Multi-Agent Feedback Motion Planning using Probably Approximately Correct Nonlinear Model Predictive Control
Mark Gonzales, Adam Polevoy, Marin Kobilarov, Joseph Moore
TL;DR
The paper tackles the challenge of coordinating multiple robots with nonlinear stochastic dynamics in cluttered environments by introducing a distributed receding-horizon PAC-NMPC framework that accounts for model and state measurement uncertainty. A gyroscopic obstacle-avoidance-inspired terminal cost and a policy-sharing scheme enable probabilistically-safe formation control, with simulations showing performance comparable to centralized methods and improved robustness to measurement noise. Key contributions include: (1) a scalable distributed PAC-NMPC formulation for multi-agent formation in obstacle fields, (2) a gyroscopic terminal cost to mitigate local minima, and (3) comprehensive simulations demonstrating robustness, scalability to higher dimensions, and favorable trade-offs against RA-MPPI. The approach holds practical potential for robust, scalable multi-robot collaboration in uncertain, real-world settings.
Abstract
For many tasks, multi-robot teams often provide greater efficiency, robustness, and resiliency.

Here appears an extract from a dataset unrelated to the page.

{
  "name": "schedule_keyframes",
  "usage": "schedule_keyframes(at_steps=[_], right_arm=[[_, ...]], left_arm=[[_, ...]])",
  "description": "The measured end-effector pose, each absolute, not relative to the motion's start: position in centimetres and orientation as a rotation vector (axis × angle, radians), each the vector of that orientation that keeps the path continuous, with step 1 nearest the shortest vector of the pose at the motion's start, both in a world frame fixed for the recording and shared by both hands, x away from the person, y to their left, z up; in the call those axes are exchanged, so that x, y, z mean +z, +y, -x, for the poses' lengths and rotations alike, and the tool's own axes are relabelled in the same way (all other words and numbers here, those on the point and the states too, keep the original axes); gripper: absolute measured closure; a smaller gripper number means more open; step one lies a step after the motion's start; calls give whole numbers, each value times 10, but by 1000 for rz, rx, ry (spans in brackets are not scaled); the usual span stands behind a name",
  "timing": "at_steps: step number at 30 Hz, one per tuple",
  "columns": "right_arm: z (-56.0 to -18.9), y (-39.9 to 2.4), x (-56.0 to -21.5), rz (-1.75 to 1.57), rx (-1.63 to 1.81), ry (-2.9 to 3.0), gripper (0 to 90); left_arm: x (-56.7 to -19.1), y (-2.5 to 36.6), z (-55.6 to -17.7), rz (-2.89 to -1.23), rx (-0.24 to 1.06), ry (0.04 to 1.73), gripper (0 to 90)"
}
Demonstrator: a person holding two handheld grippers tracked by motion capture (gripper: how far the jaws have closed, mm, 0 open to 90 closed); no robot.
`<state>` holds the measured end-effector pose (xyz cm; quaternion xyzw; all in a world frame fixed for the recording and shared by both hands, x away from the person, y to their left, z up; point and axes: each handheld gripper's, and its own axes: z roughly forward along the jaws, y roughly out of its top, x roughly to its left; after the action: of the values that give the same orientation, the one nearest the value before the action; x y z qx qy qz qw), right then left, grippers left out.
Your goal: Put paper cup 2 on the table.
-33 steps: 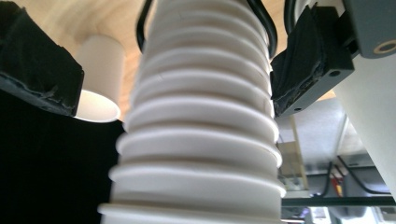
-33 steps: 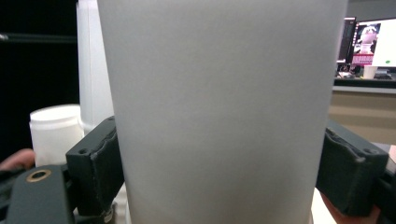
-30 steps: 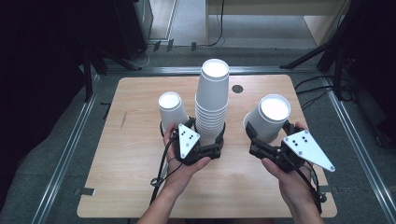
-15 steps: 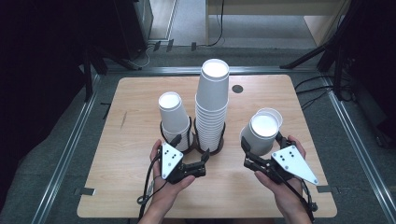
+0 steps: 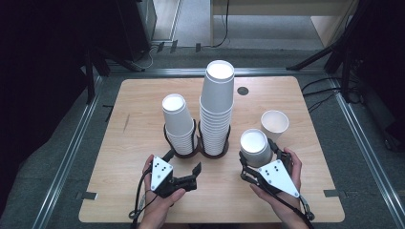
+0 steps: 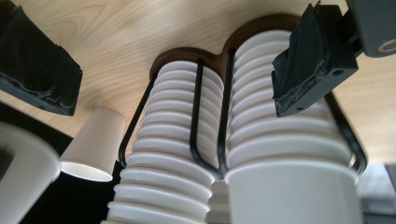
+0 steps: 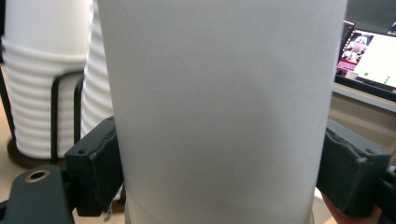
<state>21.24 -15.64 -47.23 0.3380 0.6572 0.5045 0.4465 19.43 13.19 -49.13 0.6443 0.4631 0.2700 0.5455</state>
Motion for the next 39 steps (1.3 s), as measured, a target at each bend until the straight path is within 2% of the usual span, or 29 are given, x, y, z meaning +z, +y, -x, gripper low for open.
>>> schedule_keyframes(at_steps=[6,25,39], right_arm=[[-212,-147,-493,-782,1148,1662,135],[-200,-120,-524,-397,853,1637,133],[-195,-103,-540,-252,763,1654,133]], left_arm=[[-494,128,-192,-1568,607,1064,19],[-485,119,-188,-1577,336,977,19],[-484,112,-187,-1592,266,936,19]])
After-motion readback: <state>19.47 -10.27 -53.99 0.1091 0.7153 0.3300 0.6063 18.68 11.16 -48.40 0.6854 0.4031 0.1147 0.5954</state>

However, multi-robot collaboration in real-world scenarios poses a number of major challenges, especially when dynamic robots must balance competing objectives like formation control and obstacle avoidance in the presence of stochastic dynamics and sensor uncertainty. In this paper, we propose a distributed, multi-agent receding-horizon feedback motion planning approach using Probably Approximately Correct Nonlinear Model Predictive Control (PAC-NMPC) that is able to reason about both model and measurement uncertainty to achieve robust multi-agent formation control while navigating cluttered obstacle fields and avoiding inter-robot collisions. Our approach relies not only on the underlying PAC-NMPC algorithm but also on a terminal cost-function derived from gyroscopic obstacle avoidance. Through numerical simulation, we show that our distributed approach performs on par with a centralized formulation, that it offers improved performance in the case of significant measurement noise, and that it can scale to more complex dynamical systems.